G-Research / geras

Geras provides a Thanos Store API for the OpenTSDB HTTP API. This makes it possible to query OpenTSDB via PromQL, through Thanos.
https://github.com/G-Research/geras
Apache License 2.0
38 stars 15 forks source link

Downsample in OpenTSDB #31

Open dgl opened 4 years ago

dgl commented 4 years ago

It may be possible to do some aggregations in OpenTSDB to avoid sending the raw OpenTSDB data back. Not all the aggregations make sense, in particular the Thanos aggrchunks are about downsampling mostly, the labels don't seem to change.

Maybe useful to do #15 first so we can actually measure the impact.

robincw-gr commented 4 years ago

I don't think there's enough detail in the Thanos store api's SeriesRequest to determine what aggregations could help. Thanos needs more work I think

dgl commented 4 years ago

It's very unlikely thanos will change there, the store API fairly closely matches Prometheus's tsdb so it's unclear how work could even be done there. The main thing we can do would be downsampling as often OpenTSDB data has more points than Prometheus data would due to the push rather than scrape model.

robincw-gr commented 4 years ago

If you compare PromQL to resulting SeriesRequest, you'll see that downsampling window size is not transmitted, and functions are mapped to the Aggr value but it seems to be just a stub of an idea and is unused: https://github.com/thanos-io/thanos/blob/master/pkg/store/storepb/rpc.proto#L91 https://github.com/thanos-io/thanos/blob/master/pkg/query/querier.go#L142

robincw-gr commented 4 years ago

A configurable minimum resolution could be used to downsample all queries regardless of what is specified in a user's PromQL.

eswdd commented 4 years ago

So, having done some digging, a maximum resolution window is passed down to the series request when you select a downsample mode other than "Only raw data" on the Thanos query UI (raw data is the default).

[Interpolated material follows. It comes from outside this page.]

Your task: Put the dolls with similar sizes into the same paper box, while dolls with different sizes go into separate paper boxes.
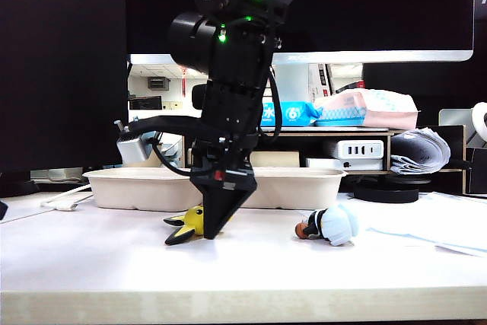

If a non-zero value is passed from the query (auto is a valid value) then this is set to a sensible value which would then allow downsampling, which can be combined with the aggregate type to do the right thing.

OpenTSDB 2.4 also supports rollups and pre-aggregates, but we certainly don't run this (it supports storage of such, and retrieval via new APIs, but not the actual calculation thereof) so I don't see much value in supporting at this stage.

dgl commented 4 years ago

We should also investigate setting https://github.com/thanos-io/thanos/blob/master/docs/components/query.md#auto-downsampling on the querier (as the thanos UI has the downsampling controls mentioned, but many queries will come from Grafana...). And document this behaviour...

eswdd commented 4 years ago

Yeah, that's a request-level param. We could either add explicit Thanos support in Grafana datasources, and then configure this at the datasource level (or at least default it in the UI) or default this on at the querier level - but that feels more insidious..

eswdd commented 4 years ago

Hmm, so the Prometheus datasource in Grafana supports custom query parameters (turns out these were added for Thanos - https://github.com/grafana/grafana/issues/16665):

https://grafana.com/docs/grafana/latest/features/datasources/prometheus/

However it would be nice to set on a per-query basis - extending the Prometheus datasource to also support Thanos might be desirable. In fact in the grafana issue above @davkal made a suggestion along the lines I was thinking - might be worth trying to properly implement that.

davkal commented 4 years ago

Re per-query parameters: we recommend using two datasources with different query parameters pointing to the same thanos instead. In the panel editor you then choose the Mixed datasource and can have per-query datasources.

eswdd commented 4 years ago

I think my concern with the current recommendation is that as the set of additional parameters the Thanos Query component supports over Prometheus grows, the potential set of configurations you might want to choose from grows. Given the flexibility of Thanos, we're finding that we're deploying many different Query components depending on the Store API implementations we want to be able to query over, so multiplying the two could get very unwieldy.

This might be best discussed over in a Grafana issue, but I'd be keen to gauge appetite on the LTS extensions for the Prometheus datasource such that we can have a single datasource used in different ways set at query time with appropriate validation.